Chen Wei: Vaccines have the potential to be further studied and developed, but the results of the trial should be interpreted with caution
The result quickly caused a stir in the industry. Richard Horton, editor-in-chief of The Lancet, praised the first human trials, which found it to be safe and resistant, and was able to induce a rapid immune response. “These results represent an important milestone.”
The Lancet also said through its official microblog: The first Phase 1 clinical trial of the COVID-19 vaccine is safe and well tolerated, and can produce an immune response to SARS-CoV-2 in the human body. The trial, an open label trial of 108 healthy adults, showed promising results after 28 days and the final results will be evaluated within 6 months. However, further tests are needed to determine whether the immune response is effective in preventing SARS-CoV-2 infection.
Netizens have also sent a blessing voice: look forward to the early development of the vaccine success!
But as Academician Chen Wei said: “The results of these trials should be interpreted with caution.” The challenge of developing a new coronary vaccine is unprecedented; even if it has the ability to trigger the aforementioned immune response, it does not necessarily mean that the vaccine will help protect people against the new coronavirus. “
According to the Beijing Daily, the vaccine’s Phase II human clinical trial was launched on April 12, making it the only new coronavirus vaccine in the world to enter Phase II clinical trials at the time.

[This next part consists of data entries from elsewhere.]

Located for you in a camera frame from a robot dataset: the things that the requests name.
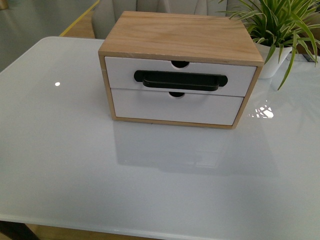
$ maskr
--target wooden top
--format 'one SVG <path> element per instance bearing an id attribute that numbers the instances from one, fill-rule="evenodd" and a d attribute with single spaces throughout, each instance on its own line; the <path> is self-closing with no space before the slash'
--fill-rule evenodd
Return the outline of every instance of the wooden top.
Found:
<path id="1" fill-rule="evenodd" d="M 227 17 L 125 11 L 99 55 L 245 66 L 264 61 L 241 21 Z"/>

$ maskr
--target drawer
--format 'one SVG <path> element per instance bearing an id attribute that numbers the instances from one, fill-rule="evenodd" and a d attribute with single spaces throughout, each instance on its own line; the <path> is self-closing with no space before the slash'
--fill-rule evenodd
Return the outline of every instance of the drawer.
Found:
<path id="1" fill-rule="evenodd" d="M 171 61 L 167 60 L 109 56 L 105 57 L 105 64 L 110 87 L 114 89 L 184 92 L 238 97 L 244 97 L 246 95 L 257 68 L 255 66 L 199 62 L 190 62 L 185 67 L 176 67 Z M 142 82 L 137 82 L 134 79 L 134 74 L 137 70 L 225 75 L 228 78 L 228 82 L 225 86 L 219 87 L 218 90 L 215 91 L 153 88 L 146 87 Z"/>
<path id="2" fill-rule="evenodd" d="M 111 88 L 115 115 L 120 118 L 163 120 L 232 126 L 243 97 Z"/>

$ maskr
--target wooden drawer box
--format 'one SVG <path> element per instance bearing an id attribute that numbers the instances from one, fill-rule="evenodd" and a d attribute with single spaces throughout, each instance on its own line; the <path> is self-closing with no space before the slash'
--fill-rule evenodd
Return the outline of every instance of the wooden drawer box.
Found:
<path id="1" fill-rule="evenodd" d="M 124 12 L 99 49 L 114 120 L 235 128 L 264 64 L 240 21 Z"/>

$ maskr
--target glossy table surface
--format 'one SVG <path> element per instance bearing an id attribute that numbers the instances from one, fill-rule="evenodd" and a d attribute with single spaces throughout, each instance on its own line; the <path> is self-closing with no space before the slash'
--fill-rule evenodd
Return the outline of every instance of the glossy table surface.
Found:
<path id="1" fill-rule="evenodd" d="M 0 73 L 0 220 L 165 240 L 319 239 L 319 65 L 295 62 L 278 92 L 259 79 L 234 130 L 120 122 L 102 42 L 45 38 Z"/>

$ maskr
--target gray chair
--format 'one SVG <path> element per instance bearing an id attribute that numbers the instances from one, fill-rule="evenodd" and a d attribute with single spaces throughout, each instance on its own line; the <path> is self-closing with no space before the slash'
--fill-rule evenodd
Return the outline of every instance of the gray chair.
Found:
<path id="1" fill-rule="evenodd" d="M 100 0 L 92 16 L 96 39 L 105 39 L 123 11 L 225 16 L 227 3 L 237 0 Z"/>

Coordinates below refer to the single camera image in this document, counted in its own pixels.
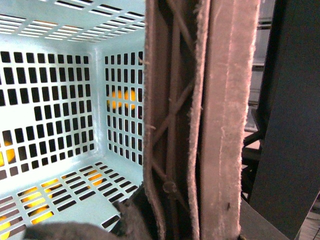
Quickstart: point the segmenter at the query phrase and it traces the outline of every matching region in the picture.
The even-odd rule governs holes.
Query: yellow ball
[[[6,216],[0,216],[0,222],[5,219],[7,219]],[[0,231],[5,230],[5,229],[9,228],[10,226],[11,226],[10,222],[5,222],[3,224],[0,224]],[[8,239],[9,235],[10,235],[10,232],[6,232],[6,233],[0,235],[0,240]]]
[[[111,97],[112,97],[113,99],[116,98],[116,92],[115,92],[115,91],[112,91]],[[118,98],[118,99],[121,99],[121,98],[122,98],[122,93],[121,93],[120,90],[118,90],[118,96],[117,96],[117,98]],[[108,104],[108,106],[110,106],[110,100],[107,100],[107,101],[106,101],[106,104]],[[121,102],[118,102],[118,104],[117,104],[116,101],[112,101],[112,108],[113,108],[113,109],[116,109],[117,107],[120,108],[121,106],[122,106],[122,103],[121,103]]]
[[[97,172],[97,170],[92,170],[92,171],[88,172],[88,176],[91,175],[91,174],[94,174],[94,173],[96,173],[96,172]],[[89,180],[89,181],[93,181],[93,180],[98,179],[98,178],[100,178],[100,177],[102,177],[102,175],[99,173],[99,174],[97,174],[97,175],[95,175],[95,176],[89,177],[88,180]],[[93,185],[94,185],[94,186],[97,186],[97,185],[99,185],[99,184],[101,184],[101,183],[102,183],[102,179],[94,182]]]
[[[9,142],[9,141],[4,141],[4,145],[5,146],[10,146],[10,145],[12,145],[12,143]],[[10,163],[16,157],[15,150],[14,149],[8,149],[6,151],[6,157],[8,159],[8,162]],[[3,153],[0,152],[0,167],[2,167],[4,165],[5,165],[4,156],[3,156]]]
[[[29,194],[29,193],[32,193],[32,192],[34,192],[34,191],[36,191],[38,188],[35,186],[35,187],[33,187],[33,188],[30,188],[30,189],[28,189],[27,191],[25,191],[24,193],[23,193],[23,195],[27,195],[27,194]],[[30,201],[30,200],[32,200],[32,199],[35,199],[35,198],[37,198],[37,197],[40,197],[41,196],[41,193],[40,192],[35,192],[34,194],[32,194],[32,195],[30,195],[30,196],[28,196],[28,197],[26,197],[26,198],[23,198],[22,200],[21,200],[21,202],[23,202],[23,203],[25,203],[25,202],[28,202],[28,201]],[[40,198],[40,199],[38,199],[38,200],[36,200],[36,201],[34,201],[34,202],[31,202],[31,203],[29,203],[28,205],[27,205],[27,207],[28,208],[32,208],[32,207],[34,207],[34,206],[37,206],[37,205],[39,205],[39,204],[42,204],[43,202],[45,202],[45,199],[42,197],[42,198]]]
[[[0,151],[0,167],[5,165],[4,157],[2,155],[2,152]]]
[[[52,180],[50,180],[50,181],[47,181],[47,182],[41,184],[41,186],[42,186],[42,187],[46,187],[46,186],[49,186],[49,185],[54,184],[54,183],[56,183],[56,182],[58,182],[58,179],[55,178],[55,179],[52,179]]]
[[[33,216],[33,215],[39,214],[39,213],[45,211],[46,209],[47,209],[47,208],[44,206],[44,207],[41,207],[41,208],[39,208],[39,209],[37,209],[37,210],[34,210],[34,211],[31,213],[30,217]],[[37,217],[36,219],[33,219],[31,222],[32,222],[32,224],[38,224],[38,223],[40,223],[40,222],[42,222],[42,221],[44,221],[44,220],[52,217],[53,215],[54,215],[54,214],[52,213],[52,211],[49,211],[49,212],[47,212],[47,213],[45,213],[45,214]]]
[[[134,90],[131,90],[130,91],[130,100],[131,101],[135,101],[136,100],[136,93],[135,93],[135,91]],[[129,100],[129,92],[128,91],[125,91],[125,93],[124,93],[124,99],[125,100]],[[128,103],[125,103],[124,104],[124,106],[128,109],[129,108],[129,104]],[[133,110],[133,109],[135,109],[136,108],[136,105],[134,105],[134,104],[132,104],[131,105],[131,109]]]

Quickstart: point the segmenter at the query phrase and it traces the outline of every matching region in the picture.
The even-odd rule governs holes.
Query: light blue plastic crate
[[[39,217],[119,219],[112,202],[143,180],[144,14],[144,0],[1,2],[3,238]]]

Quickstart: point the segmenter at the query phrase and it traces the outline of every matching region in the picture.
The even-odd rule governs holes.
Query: plastic grid
[[[99,24],[93,22],[90,26],[81,26],[80,22],[79,25],[62,24],[46,19],[32,19],[1,14],[0,12],[0,34],[97,43],[145,28],[145,16],[143,14],[126,11],[112,5],[101,4],[102,1],[54,0],[42,2],[46,2],[47,8],[54,4],[59,7],[69,8],[71,11],[79,10],[82,14],[88,13],[103,16],[105,21],[99,22]]]
[[[125,201],[137,188],[100,161],[87,165],[0,199],[0,216],[6,217],[0,224],[10,223],[9,228],[0,231],[0,236],[10,232],[11,239],[39,219],[54,219],[71,206],[90,201],[96,194],[102,195],[110,204]],[[110,230],[118,219],[119,215],[110,211],[99,224]]]
[[[89,57],[0,55],[0,180],[93,150]]]
[[[107,146],[110,151],[143,164],[144,52],[105,57]]]

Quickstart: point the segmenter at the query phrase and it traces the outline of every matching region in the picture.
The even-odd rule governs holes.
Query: metal frame
[[[277,1],[256,120],[264,145],[250,205],[296,238],[320,190],[318,1]]]

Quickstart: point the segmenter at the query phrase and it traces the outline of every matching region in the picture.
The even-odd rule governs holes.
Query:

On April 25, Chen Wei revealed at the National Children’s Vaccination Day Theme Live Event that 508 volunteers from the Phase II clinical trial of the new corona vaccine have been injected and are in the observation period and, if all goes well, will be blinded in May.
Although the results of this trial can not completely prove that the vaccine can be developed successfully, but this is also a very critical step in the vaccine development process, we look forward to more good news, look forward to the new corona epidemic can be completed soon.